---------- Data section ----------

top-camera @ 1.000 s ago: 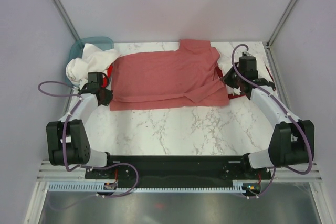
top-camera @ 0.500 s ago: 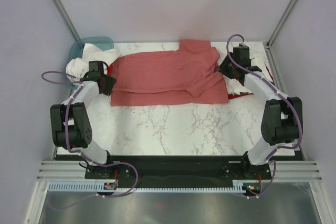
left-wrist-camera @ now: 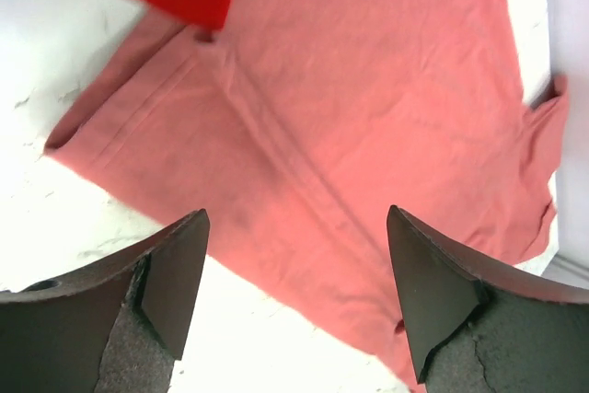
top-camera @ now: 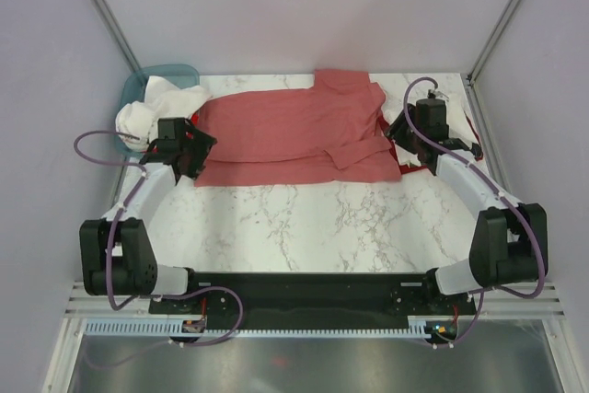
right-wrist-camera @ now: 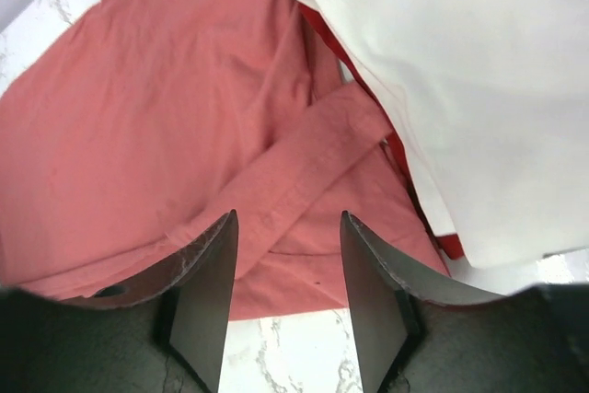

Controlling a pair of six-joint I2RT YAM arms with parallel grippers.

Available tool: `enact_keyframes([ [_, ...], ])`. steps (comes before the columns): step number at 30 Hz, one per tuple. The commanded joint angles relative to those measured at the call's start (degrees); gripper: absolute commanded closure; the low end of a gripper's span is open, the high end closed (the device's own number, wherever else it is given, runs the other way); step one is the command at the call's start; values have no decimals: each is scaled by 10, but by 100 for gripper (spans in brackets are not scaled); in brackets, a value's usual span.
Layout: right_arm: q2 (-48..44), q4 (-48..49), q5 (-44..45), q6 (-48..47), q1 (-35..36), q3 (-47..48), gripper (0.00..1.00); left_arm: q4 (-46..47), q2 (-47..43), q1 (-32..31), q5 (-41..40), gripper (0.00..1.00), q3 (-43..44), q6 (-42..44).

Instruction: Fold and stack the t-shirts

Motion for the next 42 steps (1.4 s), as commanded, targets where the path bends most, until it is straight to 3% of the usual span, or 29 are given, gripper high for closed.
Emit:
enact_keyframes([
  [1,-16,34,13,-12,2,-39,45,9,-45,-19,13,15,-73,15],
  [10,100,71,20,-14,19,-7,55,157,-121,-29,28,19,-236,17],
  [21,203,50,124,1,23,56,60,187,-138,-29,34,22,-262,6],
  [29,265,50,91,27,-19,80,61,187,-158,-29,18,22,-272,8],
  [34,267,62,68,55,-58,60,60,186,-158,-29,13,22,-273,9],
  [42,204,60,153,85,-97,-2,56,186,-158,-29,10,23,-276,10],
])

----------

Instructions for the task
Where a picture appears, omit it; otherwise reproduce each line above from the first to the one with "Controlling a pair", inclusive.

Problem solution
top-camera @ 1.000 s ago: 
top-camera @ 0.500 s ago: 
left-wrist-camera @ now: 
top-camera @ now: 
right-wrist-camera @ now: 

Controlling a pair of six-joint I2RT YAM arms with parallel grippers.

No more output is expected for this exercise.